Monday, March 10, 2008

the recipe book

I am putting together a recipe book for Mira's Brownie troop. The premise is easy. Everyone emails me a recipe that is significant in their family and includes the story behind the recipe. I included my challah recipe. My story was about how after both kids started school I needed something to do with my hands. I started making challah on that first Friday after I dropped them both off and experimented until I found the perfect recipe that all four of us like the best. I'm pretty sure I put in something about how my mother never made challah (I can't seem to stop finding fault with her can I?) but that baking challah is sort of the pinnacle of what it means to be a Jewish mother. I was pretty shocked at what came in.

So many of these moms had no recipes to send. They don't cook. They shop and prepare food for their families but it's not like me. This is a very white troop. Still, this is America and these families had to come from somewhere. But by and large they don't connect to their families and their heritage through what they feed their children. Why is this? Have they been a part of this country for so long that they don't feel any tie to where there grandparents (or more likely) great grandparents came from? Are they so busy and frazzled in living their day to day lives that cooking is not a part of the culture of their families? Is that what it means to be a white Christian American? In the end they sent me their recipes; recipes from the back of the box of flour, from the chocolate chip bag, or the internet. Recipes without stories.
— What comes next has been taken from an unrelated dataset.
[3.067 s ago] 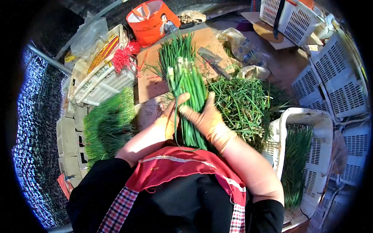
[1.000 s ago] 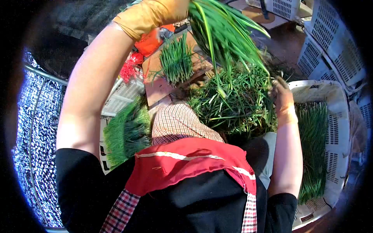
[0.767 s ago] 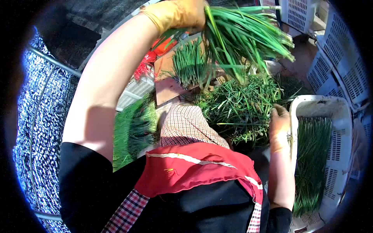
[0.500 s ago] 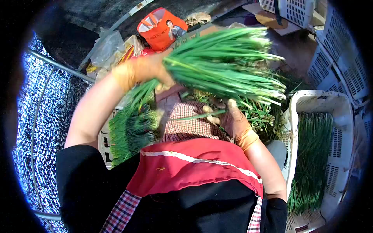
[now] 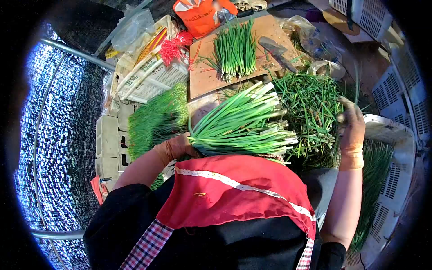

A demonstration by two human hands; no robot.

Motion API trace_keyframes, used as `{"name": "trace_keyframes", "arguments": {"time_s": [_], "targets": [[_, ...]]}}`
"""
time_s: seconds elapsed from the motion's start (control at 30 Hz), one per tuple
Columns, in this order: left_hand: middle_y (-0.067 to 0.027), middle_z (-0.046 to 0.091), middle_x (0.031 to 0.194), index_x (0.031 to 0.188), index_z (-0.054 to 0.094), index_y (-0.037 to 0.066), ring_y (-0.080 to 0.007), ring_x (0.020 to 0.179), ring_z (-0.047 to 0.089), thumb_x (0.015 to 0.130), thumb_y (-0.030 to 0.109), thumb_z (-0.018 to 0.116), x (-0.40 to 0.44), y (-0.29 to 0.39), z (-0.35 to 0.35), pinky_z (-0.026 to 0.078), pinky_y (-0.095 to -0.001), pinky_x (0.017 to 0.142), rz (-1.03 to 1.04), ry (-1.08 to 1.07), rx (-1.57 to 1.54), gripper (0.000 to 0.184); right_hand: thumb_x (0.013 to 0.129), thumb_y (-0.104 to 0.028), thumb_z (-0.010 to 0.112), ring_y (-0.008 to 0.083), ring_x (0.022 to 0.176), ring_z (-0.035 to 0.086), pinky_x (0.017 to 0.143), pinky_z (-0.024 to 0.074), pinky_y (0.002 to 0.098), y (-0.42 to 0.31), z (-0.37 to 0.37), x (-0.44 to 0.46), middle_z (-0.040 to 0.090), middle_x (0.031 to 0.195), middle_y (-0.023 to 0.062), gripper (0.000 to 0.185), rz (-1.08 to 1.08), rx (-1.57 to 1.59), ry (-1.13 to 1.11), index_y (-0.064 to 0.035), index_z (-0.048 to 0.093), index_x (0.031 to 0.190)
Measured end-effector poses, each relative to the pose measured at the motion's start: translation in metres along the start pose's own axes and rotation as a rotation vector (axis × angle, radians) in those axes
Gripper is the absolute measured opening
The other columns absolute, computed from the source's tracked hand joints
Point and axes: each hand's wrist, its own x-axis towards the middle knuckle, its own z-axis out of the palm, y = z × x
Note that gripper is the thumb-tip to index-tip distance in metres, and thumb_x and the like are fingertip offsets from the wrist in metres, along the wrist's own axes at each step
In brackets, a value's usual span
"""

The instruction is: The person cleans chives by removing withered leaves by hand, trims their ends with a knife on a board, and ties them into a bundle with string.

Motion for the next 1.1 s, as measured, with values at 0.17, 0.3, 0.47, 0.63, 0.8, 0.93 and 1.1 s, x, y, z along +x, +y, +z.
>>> {"name": "trace_keyframes", "arguments": {"time_s": [0.17, 0.3, 0.47, 0.63, 0.8, 0.93, 1.1], "targets": [[-0.0032, 0.065, 0.079, 0.096, 0.066, 0.0, -0.01, 0.065, 0.057, 0.067, 0.004, 0.071, 0.003, 0.005, 0.007, 0.048, -0.0272, 0.058, -0.081, 0.034, -0.199, 0.03, 0.077, -0.024, 0.074, 0.0231, 0.086, 0.064, 0.081, 0.0482, 0.0325, -0.022, 0.1, -0.061, 0.068, 0.095, 0.0143, 0.039, -0.029, -0.776, -0.511, -0.0014, 0.064, 0.108], [-0.0032, 0.066, 0.083, 0.101, 0.066, 0.002, -0.0097, 0.069, 0.057, 0.065, 0.0, 0.071, 0.001, -0.002, 0.009, 0.049, -0.0265, 0.061, 0.055, 0.007, -0.182, 0.036, 0.079, -0.017, 0.07, 0.0251, 0.077, 0.063, 0.073, 0.0485, 0.0324, -0.002, 0.107, -0.055, 0.067, 0.088, 0.0171, 0.029, -0.075, -0.919, -0.649, 0.0001, 0.065, 0.102], [-0.0035, 0.065, 0.079, 0.102, 0.064, 0.002, -0.0097, 0.063, 0.056, 0.066, -0.003, 0.068, -0.006, 0.007, 0.012, 0.048, -0.026, 0.054, 0.077, 0.052, -0.263, 0.037, 0.077, -0.01, 0.07, 0.0216, 0.069, 0.062, 0.065, 0.0488, 0.0302, -0.002, 0.109, -0.065, 0.065, 0.078, 0.0131, 0.021, -0.179, -1.018, -0.757, -0.0033, 0.067, 0.097], [-0.006, 0.063, 0.068, 0.097, 0.064, 0.0, -0.012, 0.054, 0.056, 0.066, -0.004, 0.066, -0.005, 0.009, 0.009, 0.046, -0.0268, 0.049, -0.011, 0.031, -0.199, 0.031, 0.079, -0.01, 0.064, 0.0288, 0.074, 0.062, 0.066, 0.0484, 0.0337, -0.001, 0.1, -0.068, 0.064, 0.081, 0.0132, 0.02, -0.607, -1.167, -0.524, -0.006, 0.065, 0.099], [-0.0049, 0.062, 0.068, 0.092, 0.065, 0.002, -0.0115, 0.054, 0.057, 0.065, -0.007, 0.066, -0.01, 0.017, 0.008, 0.047, -0.026, 0.049, -0.014, 0.021, -0.256, 0.028, 0.083, -0.009, 0.058, 0.0359, 0.076, 0.061, 0.07, 0.0495, 0.0371, -0.02, 0.021, -0.015, 0.065, 0.087, 0.0161, 0.016, -0.708, -1.239, -0.157, -0.0092, 0.063, 0.098], [-0.0058, 0.066, 0.109, 0.114, 0.063, 0.005, -0.0113, 0.095, 0.057, 0.06, 0.001, 0.074, -0.005, 0.004, -0.001, 0.049, -0.0296, 0.084, -0.131, -0.032, -0.06, 0.055, 0.084, -0.013, 0.059, 0.0368, 0.089, 0.061, 0.079, 0.0476, 0.0409, -0.051, -0.008, 0.0, 0.065, 0.093, 0.0178, 0.02, -0.279, -1.432, 0.318, -0.0039, 0.061, 0.101], [-0.0047, 0.061, 0.073, 0.092, 0.065, 0.001, -0.0111, 0.061, 0.055, 0.064, -0.004, 0.066, -0.002, -0.003, 0.009, 0.046, -0.0269, 0.055, 0.001, 0.041, -0.176, 0.028, 0.072, -0.023, 0.075, 0.0306, 0.09, 0.061, 0.082, 0.0477, 0.0397, -0.02, 0.064, -0.047, 0.064, 0.096, 0.015, 0.032, -0.738, -1.339, -0.099, -0.0048, 0.064, 0.096]]}}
The one person who got it was Erin's mom. She wrote about her great grandmother's biscotti recipe. Apparently many members of this generation claimed ownership of this particular biscotti recipe. Erin's great-great grandmother and her sister nearly came to blows over it. They made an appearance at every family gathering and still do. Exactly like Ma's mandelbroidt. Really, I think it's the same recipe.

Mom didn't cook much but she would have had a recipe with a story to share. Her Passover brownies probably or maybe even the mandelbroidt. I don't think it would be hard for most Jews to come up with something. We really do connect through food. We are so aware of our past and our heritage and our culture it feels like we can drown in it sometimes. But we are lucky to have it. We have no recipes unaccompanied by stories. We have learned enough about hanging onto who we are and we know food is a big part of this. It tells a story. It tells the world who we are.